* What the task asks:
Scan the records below for the line containing "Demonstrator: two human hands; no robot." and the line containing "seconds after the". Copy both, plus every line between, exactly.

** Data follows **

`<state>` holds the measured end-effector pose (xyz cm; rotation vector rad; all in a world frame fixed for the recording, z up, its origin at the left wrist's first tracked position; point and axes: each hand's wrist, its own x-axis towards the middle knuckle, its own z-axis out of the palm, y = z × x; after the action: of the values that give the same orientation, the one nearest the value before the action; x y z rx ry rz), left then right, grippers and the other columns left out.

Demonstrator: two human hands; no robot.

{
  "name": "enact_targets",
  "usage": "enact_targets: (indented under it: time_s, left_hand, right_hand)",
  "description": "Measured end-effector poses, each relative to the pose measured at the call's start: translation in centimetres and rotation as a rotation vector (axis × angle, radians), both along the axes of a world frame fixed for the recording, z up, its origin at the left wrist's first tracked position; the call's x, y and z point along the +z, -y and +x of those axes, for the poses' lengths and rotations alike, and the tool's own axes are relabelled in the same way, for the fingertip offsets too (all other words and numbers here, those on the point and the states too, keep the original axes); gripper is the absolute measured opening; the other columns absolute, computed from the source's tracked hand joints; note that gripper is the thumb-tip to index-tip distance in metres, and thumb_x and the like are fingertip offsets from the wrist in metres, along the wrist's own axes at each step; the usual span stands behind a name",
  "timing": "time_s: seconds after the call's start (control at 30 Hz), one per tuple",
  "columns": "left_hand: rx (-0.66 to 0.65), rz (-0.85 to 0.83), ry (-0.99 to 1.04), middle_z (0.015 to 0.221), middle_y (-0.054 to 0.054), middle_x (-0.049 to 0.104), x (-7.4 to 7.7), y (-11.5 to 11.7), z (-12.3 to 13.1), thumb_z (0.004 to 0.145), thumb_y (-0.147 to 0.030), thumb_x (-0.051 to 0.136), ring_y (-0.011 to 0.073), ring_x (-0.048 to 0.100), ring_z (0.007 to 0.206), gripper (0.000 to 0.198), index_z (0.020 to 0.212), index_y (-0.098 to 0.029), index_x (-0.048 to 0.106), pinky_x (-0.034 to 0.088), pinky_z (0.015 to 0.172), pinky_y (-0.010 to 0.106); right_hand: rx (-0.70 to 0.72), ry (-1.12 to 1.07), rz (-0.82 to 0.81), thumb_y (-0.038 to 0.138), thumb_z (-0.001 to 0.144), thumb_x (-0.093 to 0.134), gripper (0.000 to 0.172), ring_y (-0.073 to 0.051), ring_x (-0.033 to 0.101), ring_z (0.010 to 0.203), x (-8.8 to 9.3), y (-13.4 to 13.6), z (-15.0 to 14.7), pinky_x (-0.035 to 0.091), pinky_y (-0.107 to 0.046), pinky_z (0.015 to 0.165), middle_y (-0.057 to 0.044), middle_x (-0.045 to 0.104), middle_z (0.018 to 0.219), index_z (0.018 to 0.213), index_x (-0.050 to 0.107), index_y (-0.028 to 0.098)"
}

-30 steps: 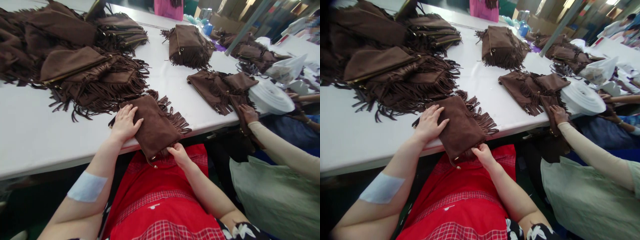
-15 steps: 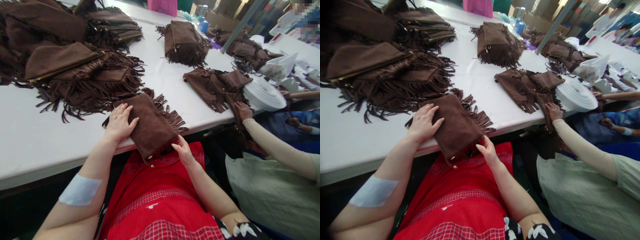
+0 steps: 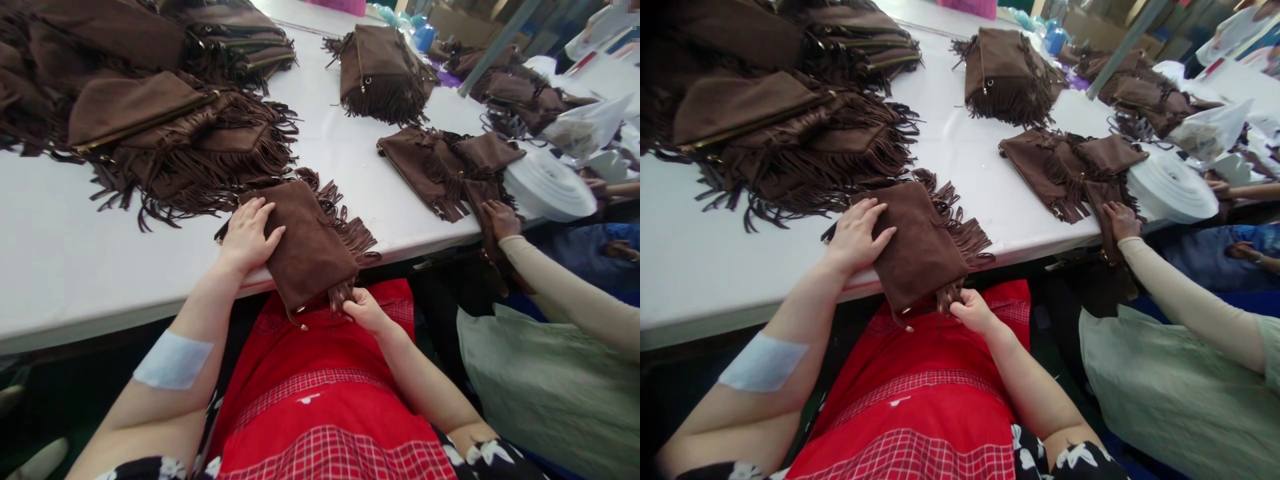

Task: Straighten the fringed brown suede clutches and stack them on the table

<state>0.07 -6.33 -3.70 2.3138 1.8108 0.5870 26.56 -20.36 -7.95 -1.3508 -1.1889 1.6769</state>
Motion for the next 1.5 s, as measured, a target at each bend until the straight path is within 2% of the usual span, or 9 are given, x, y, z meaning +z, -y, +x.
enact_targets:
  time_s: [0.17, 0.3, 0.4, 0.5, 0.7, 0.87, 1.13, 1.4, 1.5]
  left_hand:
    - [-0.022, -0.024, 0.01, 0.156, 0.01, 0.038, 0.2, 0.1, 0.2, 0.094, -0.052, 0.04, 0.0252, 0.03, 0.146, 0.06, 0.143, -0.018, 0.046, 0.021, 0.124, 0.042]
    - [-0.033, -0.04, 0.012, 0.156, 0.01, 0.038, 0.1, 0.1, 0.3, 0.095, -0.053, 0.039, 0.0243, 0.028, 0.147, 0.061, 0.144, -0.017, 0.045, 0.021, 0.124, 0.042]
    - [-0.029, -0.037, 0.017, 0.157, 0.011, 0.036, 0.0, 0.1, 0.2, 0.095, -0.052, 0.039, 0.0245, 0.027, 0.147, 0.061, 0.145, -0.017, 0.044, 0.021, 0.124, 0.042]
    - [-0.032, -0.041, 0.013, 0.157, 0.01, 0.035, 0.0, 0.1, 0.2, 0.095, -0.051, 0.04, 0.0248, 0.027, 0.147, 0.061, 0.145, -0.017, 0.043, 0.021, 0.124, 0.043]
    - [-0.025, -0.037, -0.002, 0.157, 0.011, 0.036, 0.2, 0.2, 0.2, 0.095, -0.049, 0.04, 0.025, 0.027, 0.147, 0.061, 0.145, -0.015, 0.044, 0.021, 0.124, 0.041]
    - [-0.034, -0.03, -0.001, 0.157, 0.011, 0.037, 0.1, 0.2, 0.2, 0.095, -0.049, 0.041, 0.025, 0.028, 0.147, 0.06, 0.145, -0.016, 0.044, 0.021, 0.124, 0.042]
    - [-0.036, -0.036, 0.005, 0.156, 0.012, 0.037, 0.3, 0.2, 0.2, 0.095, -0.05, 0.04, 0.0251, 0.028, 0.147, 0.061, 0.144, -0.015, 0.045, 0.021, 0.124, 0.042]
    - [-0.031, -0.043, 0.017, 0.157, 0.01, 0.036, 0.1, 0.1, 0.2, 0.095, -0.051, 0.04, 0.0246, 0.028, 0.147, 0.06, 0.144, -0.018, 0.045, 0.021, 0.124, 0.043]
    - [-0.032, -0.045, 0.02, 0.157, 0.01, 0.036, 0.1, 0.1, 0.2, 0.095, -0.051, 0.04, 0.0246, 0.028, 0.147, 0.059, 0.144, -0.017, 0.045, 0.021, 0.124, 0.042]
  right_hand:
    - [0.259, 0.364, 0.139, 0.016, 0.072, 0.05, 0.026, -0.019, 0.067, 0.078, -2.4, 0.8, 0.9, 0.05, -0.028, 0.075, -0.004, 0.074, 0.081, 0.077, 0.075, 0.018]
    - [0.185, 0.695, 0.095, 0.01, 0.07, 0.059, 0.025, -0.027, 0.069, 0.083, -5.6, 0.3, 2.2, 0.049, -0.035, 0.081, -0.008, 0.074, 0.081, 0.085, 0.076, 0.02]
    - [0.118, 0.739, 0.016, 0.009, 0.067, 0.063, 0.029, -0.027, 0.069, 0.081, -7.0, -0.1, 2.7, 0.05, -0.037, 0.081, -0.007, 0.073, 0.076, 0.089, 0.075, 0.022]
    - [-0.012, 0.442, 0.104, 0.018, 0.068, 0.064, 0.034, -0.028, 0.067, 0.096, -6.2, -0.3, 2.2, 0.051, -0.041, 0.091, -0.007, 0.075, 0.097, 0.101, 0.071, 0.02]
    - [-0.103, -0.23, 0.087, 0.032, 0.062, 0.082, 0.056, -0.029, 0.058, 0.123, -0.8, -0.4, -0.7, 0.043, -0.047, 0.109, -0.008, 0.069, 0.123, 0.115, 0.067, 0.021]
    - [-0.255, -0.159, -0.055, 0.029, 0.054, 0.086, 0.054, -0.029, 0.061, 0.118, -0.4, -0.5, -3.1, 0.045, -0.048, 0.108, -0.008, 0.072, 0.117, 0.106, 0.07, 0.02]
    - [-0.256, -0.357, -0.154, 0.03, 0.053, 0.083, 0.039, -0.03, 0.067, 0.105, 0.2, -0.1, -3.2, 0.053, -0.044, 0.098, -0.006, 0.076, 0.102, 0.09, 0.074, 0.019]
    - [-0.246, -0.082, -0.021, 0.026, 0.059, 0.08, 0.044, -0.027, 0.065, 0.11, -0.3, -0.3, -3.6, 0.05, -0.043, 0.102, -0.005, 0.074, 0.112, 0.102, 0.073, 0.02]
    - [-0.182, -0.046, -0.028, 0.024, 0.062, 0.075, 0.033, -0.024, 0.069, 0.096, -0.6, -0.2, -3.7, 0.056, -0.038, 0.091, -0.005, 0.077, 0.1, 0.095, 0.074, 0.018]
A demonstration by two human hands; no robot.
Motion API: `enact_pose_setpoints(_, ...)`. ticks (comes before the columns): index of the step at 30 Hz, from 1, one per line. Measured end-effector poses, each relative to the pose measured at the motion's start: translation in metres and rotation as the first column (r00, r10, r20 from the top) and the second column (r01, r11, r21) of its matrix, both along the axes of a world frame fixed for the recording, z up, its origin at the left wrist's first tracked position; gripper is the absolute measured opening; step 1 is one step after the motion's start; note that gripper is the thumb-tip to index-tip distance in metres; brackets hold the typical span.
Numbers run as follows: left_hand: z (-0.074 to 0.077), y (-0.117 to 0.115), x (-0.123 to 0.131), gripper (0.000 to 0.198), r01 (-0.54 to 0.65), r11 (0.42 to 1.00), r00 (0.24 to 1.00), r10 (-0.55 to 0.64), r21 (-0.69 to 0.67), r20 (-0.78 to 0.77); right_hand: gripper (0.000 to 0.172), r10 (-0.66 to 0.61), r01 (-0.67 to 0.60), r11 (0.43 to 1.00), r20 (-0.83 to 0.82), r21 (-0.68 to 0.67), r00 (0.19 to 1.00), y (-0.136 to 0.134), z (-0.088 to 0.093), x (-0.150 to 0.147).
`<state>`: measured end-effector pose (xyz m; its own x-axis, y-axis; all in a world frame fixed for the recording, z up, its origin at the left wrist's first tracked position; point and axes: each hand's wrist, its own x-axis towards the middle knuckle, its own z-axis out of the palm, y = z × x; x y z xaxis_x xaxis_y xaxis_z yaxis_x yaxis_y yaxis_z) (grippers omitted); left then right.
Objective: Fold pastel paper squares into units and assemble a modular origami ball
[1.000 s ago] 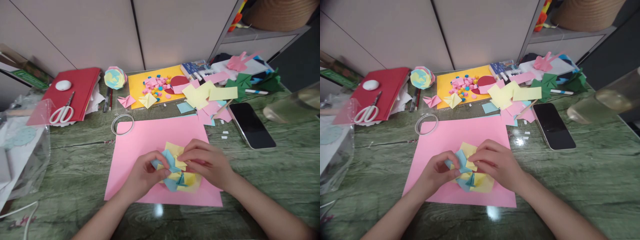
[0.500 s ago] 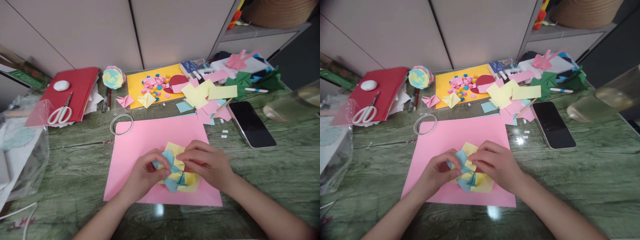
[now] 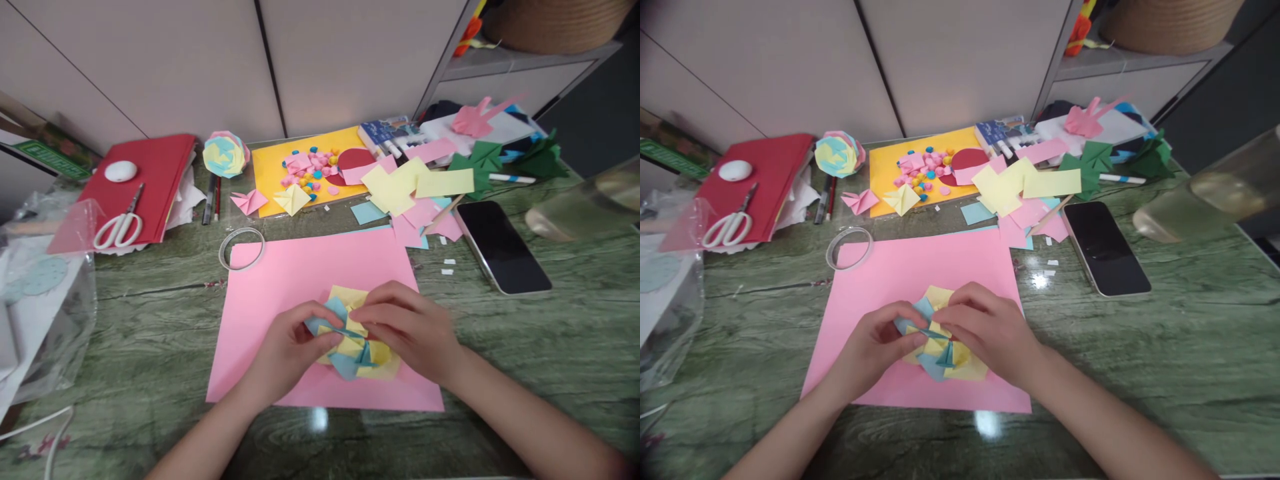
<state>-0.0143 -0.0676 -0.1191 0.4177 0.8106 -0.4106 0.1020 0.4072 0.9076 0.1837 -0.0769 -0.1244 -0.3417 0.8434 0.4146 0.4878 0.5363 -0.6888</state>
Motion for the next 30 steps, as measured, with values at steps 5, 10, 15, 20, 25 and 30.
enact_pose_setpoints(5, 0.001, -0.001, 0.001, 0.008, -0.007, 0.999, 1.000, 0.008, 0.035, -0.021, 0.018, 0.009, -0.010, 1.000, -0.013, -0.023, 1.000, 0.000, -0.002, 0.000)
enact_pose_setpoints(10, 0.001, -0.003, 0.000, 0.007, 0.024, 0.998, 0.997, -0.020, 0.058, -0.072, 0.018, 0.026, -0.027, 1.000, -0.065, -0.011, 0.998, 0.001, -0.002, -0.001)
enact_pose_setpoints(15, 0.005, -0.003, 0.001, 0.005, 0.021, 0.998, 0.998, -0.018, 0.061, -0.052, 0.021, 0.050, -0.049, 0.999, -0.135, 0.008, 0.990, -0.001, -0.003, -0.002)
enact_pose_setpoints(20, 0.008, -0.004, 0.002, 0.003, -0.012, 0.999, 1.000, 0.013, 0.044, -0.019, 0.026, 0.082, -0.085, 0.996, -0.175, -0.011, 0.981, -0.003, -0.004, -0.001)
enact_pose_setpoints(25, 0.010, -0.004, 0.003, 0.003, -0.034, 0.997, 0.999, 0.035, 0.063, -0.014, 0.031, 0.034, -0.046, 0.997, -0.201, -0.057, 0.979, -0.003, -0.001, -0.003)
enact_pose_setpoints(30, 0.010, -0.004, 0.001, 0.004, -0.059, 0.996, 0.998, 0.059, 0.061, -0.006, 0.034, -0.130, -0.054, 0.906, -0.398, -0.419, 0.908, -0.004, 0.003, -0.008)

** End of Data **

* Task answer:
Demonstrator: two human hands; no robot.

{
  "name": "enact_targets",
  "usage": "enact_targets: (indented under it: time_s, left_hand, right_hand)",
  "description": "Measured end-effector poses, each relative to the pose measured at the call's start: translation in centimetres and rotation as a rotation vector (axis × angle, radians), both along the axes of a world frame fixed for the recording, z up, its origin at the left wrist's first tracked position; the call's x, y and z point along the +z, -y and +x of those axes, for the poses' lengths and rotations alike, and the tool's own axes are relabelled in the same way, for the fingertip offsets too (all other words and numbers here, those on the point and the states too, keep the original axes); gripper is the absolute measured opening; the other columns absolute, computed from the source's tracked hand joints; note that gripper is the thumb-tip to index-tip distance in metres, and thumb_x and the like are fingertip offsets from the wrist in metres, along the wrist's own axes at each step; the usual span stands behind a name",
  "timing": "time_s: seconds after the call's start (control at 30 Hz), one per tuple",

Nothing else remains in this exercise.